UDFs in Flow V2
UDFs provide custom functionality to your Flow.
Adding the Apply UDF step
You can add the Apply UDF step to a Flow.
-
Open an
.ibflow
file and click Tools > Add Step > Select Step > Apply UDF. -
Set the input and output extensions.
-
Set the input and output folders.
-
Add a registered custom function to the Formula field. The Apply UDF step is added as the last step.
To add the Apply UDF step in a different order, delete previous steps until you can add the Apply UDF step in the right place. Then add the Flow steps that you removed back to your Flow. Be sure to verify the associated input and output folders, scripts directories, and other supporting file structures for the steps that you move.
Pre- and post-run hooks
Custom functions that are defined in the scripts directory and registered with the custom function name can be run before and after a Flow.
-
Pre-Flow UDFs are run immediately after the output folder setup
-
Post-Flow UDFs are run after the entire Run Flow, Run Flows, or Run Metaflow completes
The Post-Flow UDFs for Metaflow work only on binary (.ibflowbin
) files.
Scripts location
For Run Flow, Run Flows, and Run Metaflow, you must define the pre-Flow and post-Flow UDFs within a scripts directory. The scripts directory must be in the same folder as the Flows. The folder is usually called the Workflows/
.
To use the Flow root directory and the file-like object during the custom post-hook step, write your UDF function to accept the flow_info_json
and clients
parameters.
Special input variables
The flow_info_json
dictionary is type FlowInfoDict and contains runtime information about the Flow.
FlowInfoDict = TypedDict('FlowInfoDict',
{'root_output_folder': Text})
-
root_output_folder
is the absolute path to the Run Flow/Flows/Metaflow operation’s output directory. -
input_folder
is the absolute path to the input directory on which we are running the Flow. -
CONFIG
is a set of key-value pairs that are dynamically passed at runtime into a Flow.- An example runtime config:
{"key1": "val1", "key2": "val2"}
- An example runtime config:
-
clients
is an object that contains a property calledibfile
.
To enable forward compatibility, be sure to update your existing functions to accept a variable number of **kwargs
.
Logging in UDF
Use Python’s standard logging
library to log messages from an Apply UDF step, a pre-flow UDF, or a post-flow UDF. Logs will show up in Flow Dashboard. You can filter to see only the logs from UDFs by selecting the “Show Developer Logs Only” option.
Flow logs currently have a size limit of 20MB per job ID by default. As a good practice, avoid logging binary values (like images), entire IBDOCs, or extraction results that might contain PII. Logs are stored in the file system.
Logging in UDFs used to be done by the LOGGER object from function context.

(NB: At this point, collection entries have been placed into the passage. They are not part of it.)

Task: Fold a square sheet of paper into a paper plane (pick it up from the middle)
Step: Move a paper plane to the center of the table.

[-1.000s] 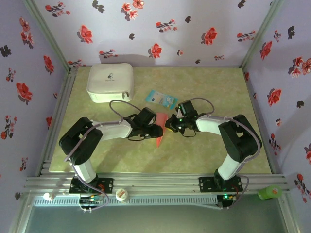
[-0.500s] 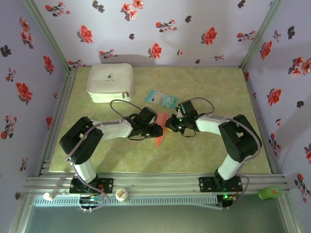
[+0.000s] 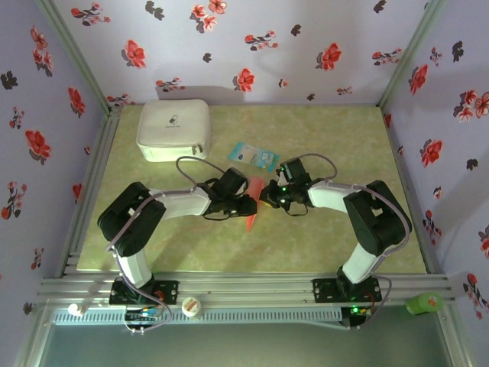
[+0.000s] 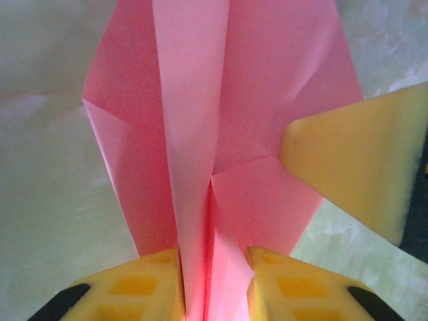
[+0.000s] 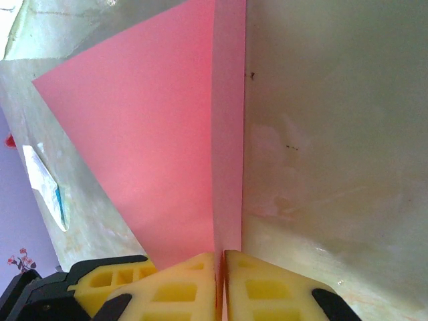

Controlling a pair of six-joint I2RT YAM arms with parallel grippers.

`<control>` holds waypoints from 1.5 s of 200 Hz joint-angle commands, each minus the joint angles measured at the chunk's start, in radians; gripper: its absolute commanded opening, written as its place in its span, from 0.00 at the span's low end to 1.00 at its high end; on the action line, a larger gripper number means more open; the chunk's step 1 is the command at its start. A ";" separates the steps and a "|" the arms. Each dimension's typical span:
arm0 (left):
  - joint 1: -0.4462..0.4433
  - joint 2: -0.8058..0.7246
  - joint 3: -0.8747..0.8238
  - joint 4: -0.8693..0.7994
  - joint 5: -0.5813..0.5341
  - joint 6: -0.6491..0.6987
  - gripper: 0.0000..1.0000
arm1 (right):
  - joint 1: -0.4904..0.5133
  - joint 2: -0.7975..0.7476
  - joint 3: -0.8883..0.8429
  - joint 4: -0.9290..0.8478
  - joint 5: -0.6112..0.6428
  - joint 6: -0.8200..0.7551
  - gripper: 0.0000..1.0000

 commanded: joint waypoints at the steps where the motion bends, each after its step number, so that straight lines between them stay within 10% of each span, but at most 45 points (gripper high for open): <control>1: -0.005 0.019 0.037 -0.020 0.014 0.032 0.27 | 0.004 0.002 0.016 -0.012 0.016 -0.007 0.11; 215: -0.013 0.092 0.126 -0.117 0.013 0.067 0.12 | 0.003 0.000 0.016 -0.010 0.016 -0.008 0.12; 300: -0.015 -0.024 0.157 -0.348 -0.230 0.030 0.05 | -0.049 -0.144 0.003 -0.128 0.117 -0.072 0.41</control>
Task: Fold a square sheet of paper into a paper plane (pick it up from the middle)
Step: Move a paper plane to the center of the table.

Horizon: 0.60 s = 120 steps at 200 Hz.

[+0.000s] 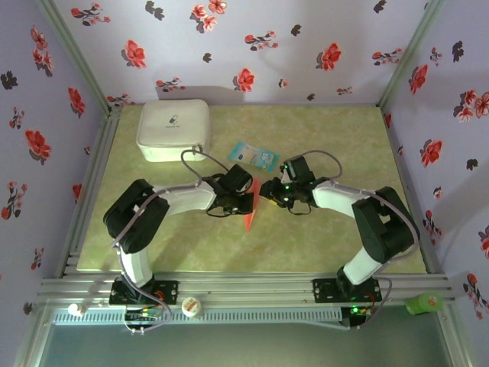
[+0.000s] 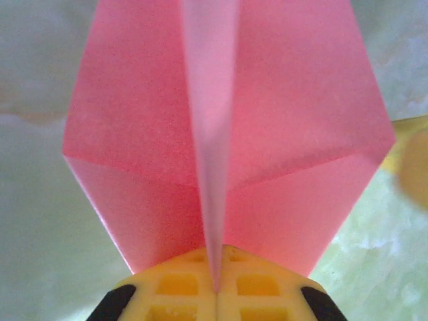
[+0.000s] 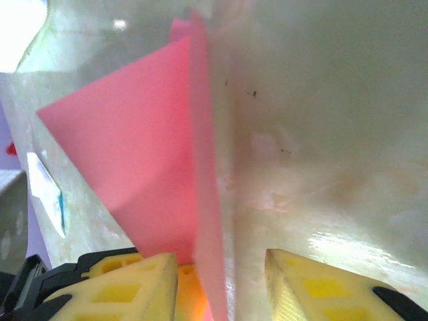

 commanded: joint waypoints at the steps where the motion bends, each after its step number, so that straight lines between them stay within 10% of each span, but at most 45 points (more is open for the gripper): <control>1: -0.007 -0.055 0.047 -0.159 -0.135 -0.016 0.05 | -0.029 -0.054 0.003 -0.061 0.061 -0.036 0.41; 120: -0.013 0.012 0.133 -0.316 -0.202 0.008 0.05 | -0.054 -0.056 -0.033 -0.039 0.068 -0.018 0.42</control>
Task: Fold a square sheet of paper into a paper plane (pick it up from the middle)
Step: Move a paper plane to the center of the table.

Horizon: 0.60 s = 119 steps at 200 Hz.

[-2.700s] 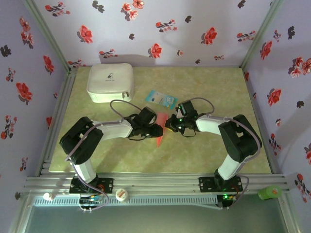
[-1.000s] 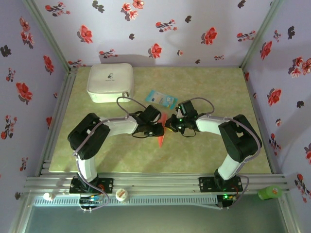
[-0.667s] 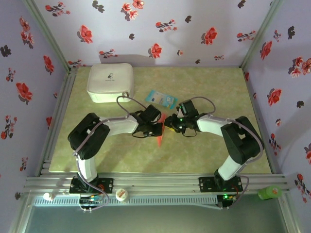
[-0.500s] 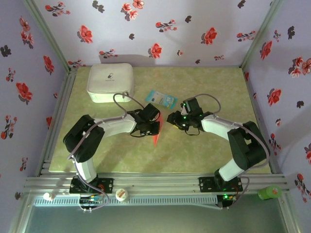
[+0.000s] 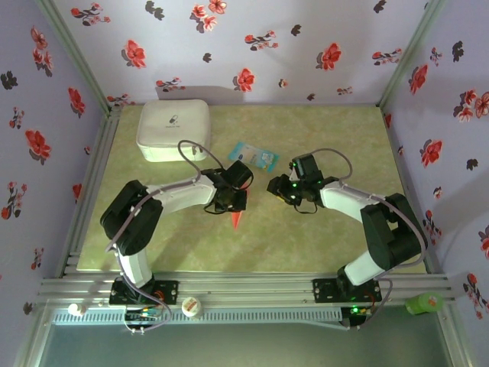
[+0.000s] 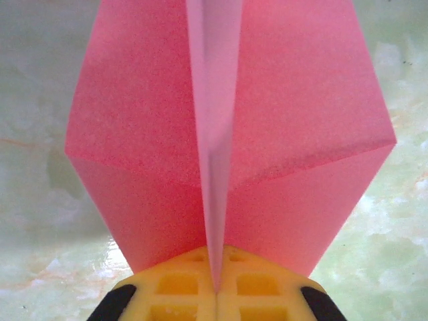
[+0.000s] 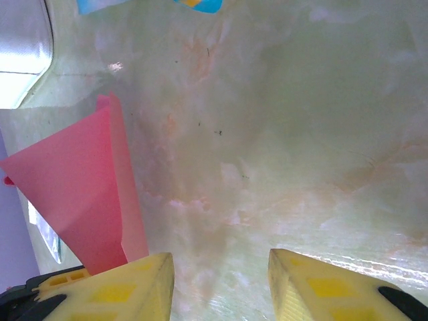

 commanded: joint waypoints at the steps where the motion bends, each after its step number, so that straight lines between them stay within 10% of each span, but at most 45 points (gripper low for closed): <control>1: -0.009 0.024 0.031 -0.039 -0.024 0.010 0.05 | -0.005 -0.002 -0.013 -0.014 0.023 -0.008 0.42; 119: -0.029 0.081 0.051 -0.040 -0.032 0.016 0.11 | -0.005 0.024 -0.030 0.019 0.006 0.005 0.42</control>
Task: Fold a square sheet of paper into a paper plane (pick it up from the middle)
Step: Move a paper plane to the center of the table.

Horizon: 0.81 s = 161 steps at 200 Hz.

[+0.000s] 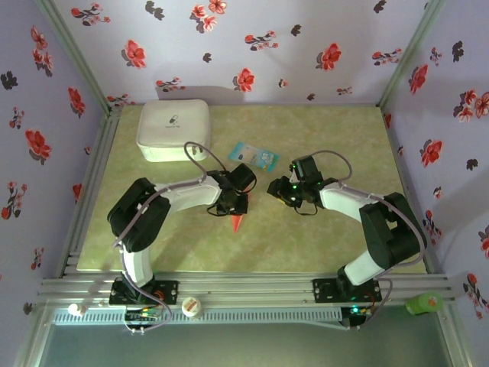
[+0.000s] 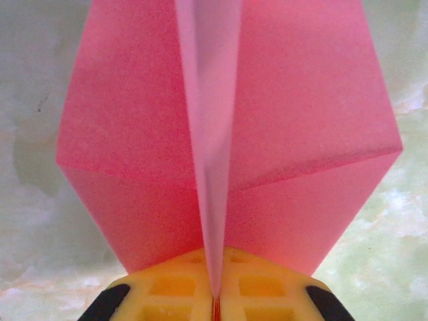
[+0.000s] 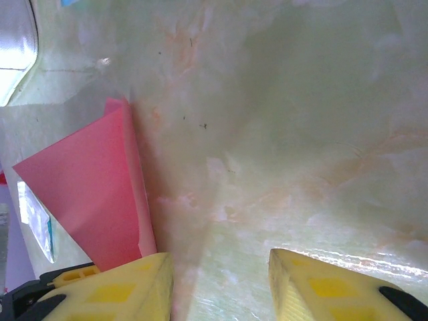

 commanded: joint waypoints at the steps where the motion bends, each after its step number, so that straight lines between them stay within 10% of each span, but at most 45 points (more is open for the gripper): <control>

Although LOGGER
is still supported, we recommend you to directly use the logging
library from Python now.
Pre-Flow UDF example
Sample pre-run UDF:
import logging
def custom_prep_fn(flow_info_json, clients, **kwargs):
logging.info('Flow info json {}'.format(flow_info_json))
root_out = flow_info_json['root_output_folder']

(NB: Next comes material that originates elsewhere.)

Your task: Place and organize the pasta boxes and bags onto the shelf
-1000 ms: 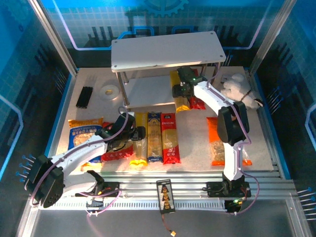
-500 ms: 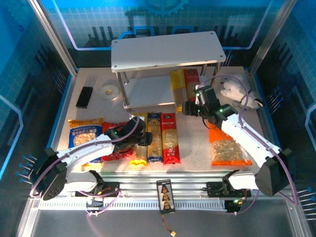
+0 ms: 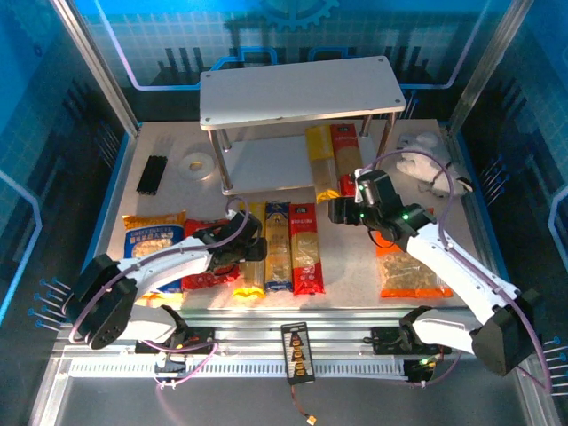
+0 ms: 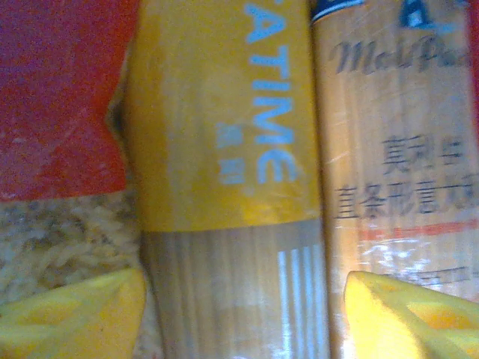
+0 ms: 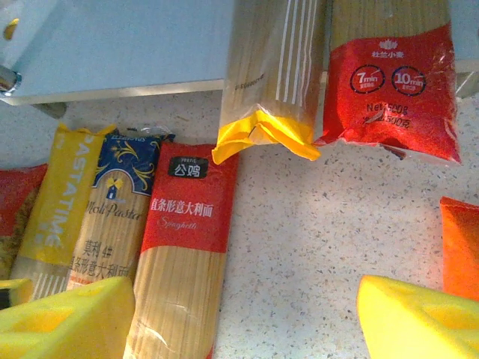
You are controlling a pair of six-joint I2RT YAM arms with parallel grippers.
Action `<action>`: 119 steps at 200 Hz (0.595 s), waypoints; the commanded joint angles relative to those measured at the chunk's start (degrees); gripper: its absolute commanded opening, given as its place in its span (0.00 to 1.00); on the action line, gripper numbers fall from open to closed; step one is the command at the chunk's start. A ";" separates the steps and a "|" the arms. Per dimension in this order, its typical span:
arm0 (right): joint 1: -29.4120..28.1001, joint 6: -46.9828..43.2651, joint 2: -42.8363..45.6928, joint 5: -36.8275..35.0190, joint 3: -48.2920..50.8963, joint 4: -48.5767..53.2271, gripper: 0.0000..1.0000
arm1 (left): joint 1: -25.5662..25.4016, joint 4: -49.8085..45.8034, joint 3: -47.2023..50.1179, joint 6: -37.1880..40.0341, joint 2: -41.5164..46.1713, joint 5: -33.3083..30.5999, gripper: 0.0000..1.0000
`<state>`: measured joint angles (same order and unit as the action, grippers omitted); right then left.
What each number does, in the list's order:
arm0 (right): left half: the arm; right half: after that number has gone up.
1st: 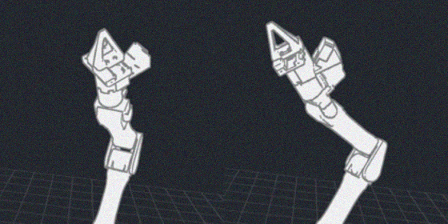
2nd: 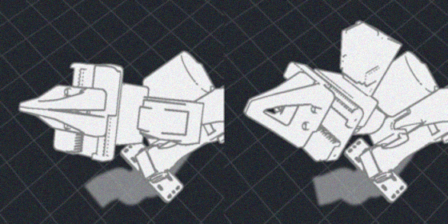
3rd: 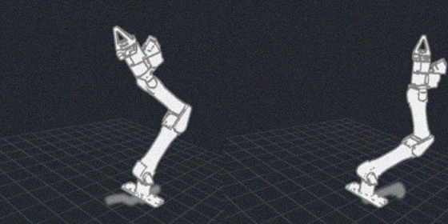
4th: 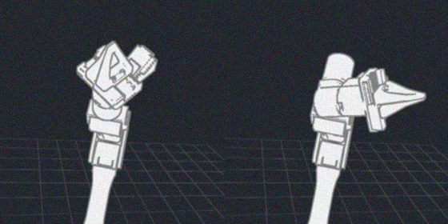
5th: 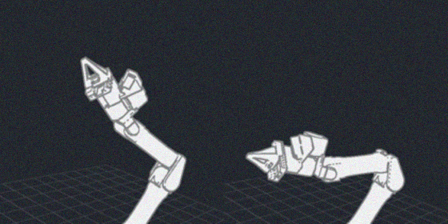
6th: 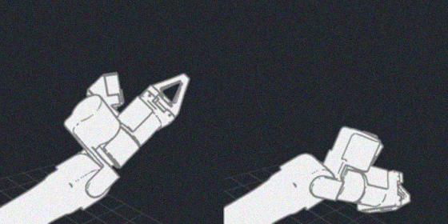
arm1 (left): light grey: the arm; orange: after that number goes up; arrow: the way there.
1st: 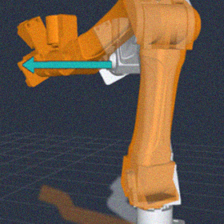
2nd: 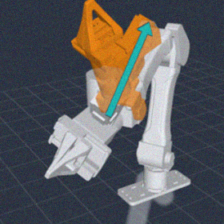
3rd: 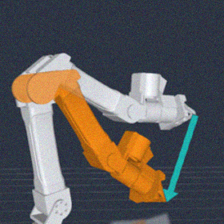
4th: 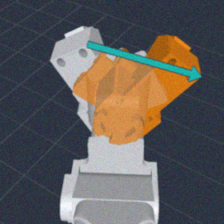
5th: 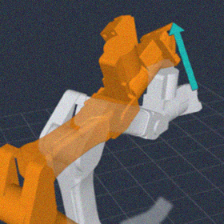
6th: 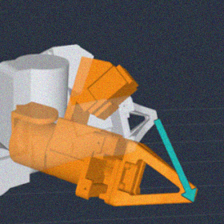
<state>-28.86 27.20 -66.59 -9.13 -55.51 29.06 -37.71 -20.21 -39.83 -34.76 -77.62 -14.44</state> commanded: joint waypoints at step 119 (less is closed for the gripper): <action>-0.36 0.66 5.49 -0.10 2.18 0.38 0.82 | 9.63 -6.55 4.50 -0.11 6.74 -0.67 0.76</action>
<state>-28.86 27.22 -62.41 -9.13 -53.98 29.12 -29.30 -22.44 -36.45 -36.01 -72.55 -12.86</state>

logging.info('Custom UDF started')
if clients:
clients.ibfile.write_file(root_out + '/custom_output.txt', root_out)
logging.info('Custom UDF ended')
def register(name_to_fn):
more_fns = {
'custom_fn_name': {
'fn': custom_prep_fn,
'ex': '',
'desc': ''
}
}
name_to_fn.update(more_fns)
Replace the custom_fn_name
key with one of these function names for the desired Run type:
Run type | Custom function name |
---|---|
Run Flow | flow_custom_prep |
Run Flows | multiflow_custom_prep |
Run Metaflow | metaflow_custom_prep |
Post-Flow UDF example
Sample post-run UDF:
import logging
def custom_post_fn(flow_info_json, clients, **kwargs):
logging.info('Root output folder {}'.format(flow_info_json))
if not clients:
return
root_out = flow_info_json['root_output_folder']
classes = clients.ibfile.read_file(root_out + '/class_output_folders.json')

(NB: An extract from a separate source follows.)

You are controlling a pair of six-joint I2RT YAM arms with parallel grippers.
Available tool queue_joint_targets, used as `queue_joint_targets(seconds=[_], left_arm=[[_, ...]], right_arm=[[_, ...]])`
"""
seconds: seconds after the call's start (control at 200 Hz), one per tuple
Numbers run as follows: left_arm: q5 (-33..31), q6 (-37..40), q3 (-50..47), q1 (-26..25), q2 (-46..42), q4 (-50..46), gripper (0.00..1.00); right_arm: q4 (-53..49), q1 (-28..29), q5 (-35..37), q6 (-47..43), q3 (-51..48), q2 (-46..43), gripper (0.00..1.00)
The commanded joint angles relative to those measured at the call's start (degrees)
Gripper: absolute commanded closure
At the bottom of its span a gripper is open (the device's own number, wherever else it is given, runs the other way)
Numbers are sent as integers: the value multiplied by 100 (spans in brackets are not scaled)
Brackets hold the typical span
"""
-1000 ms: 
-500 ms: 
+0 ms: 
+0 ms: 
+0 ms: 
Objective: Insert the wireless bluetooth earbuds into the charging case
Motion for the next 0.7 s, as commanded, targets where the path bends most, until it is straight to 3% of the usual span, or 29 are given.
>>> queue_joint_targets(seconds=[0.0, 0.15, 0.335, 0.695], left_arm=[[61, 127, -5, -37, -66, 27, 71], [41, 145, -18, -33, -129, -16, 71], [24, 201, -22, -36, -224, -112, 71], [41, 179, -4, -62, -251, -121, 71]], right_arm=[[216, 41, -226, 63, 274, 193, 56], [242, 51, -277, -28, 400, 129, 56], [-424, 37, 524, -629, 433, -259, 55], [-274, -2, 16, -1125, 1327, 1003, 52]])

clients.ibfile.write_file(root_out + '/class_output_folders_new.json', classes)
clients.ibfile.write_file(root_out + '/root_output_folder.txt', root_out)
logging.info('Written files successfully')
def register(name_to_fn):
more_fns = {
'custom_fn_name': {
'fn': custom_post_fn,
'ex': '',
'desc': ''
}
}
name_to_fn.update(more_fns)
Replace the custom_fn_name
key with a custom function name. The following table shows the run type that corresponds to the custom function name:
Run type | Custom function name |
---|---|
Run Flow | flow_custom_finish |
Run Flows | multiflow_custom_finish |
Run Metaflow | metaflow_custom_finish |
Because the post-Flow and pre-Flow function names are different, you can register both UDF types at the same time so they can be executed for the appropriate run type at the appropriate time.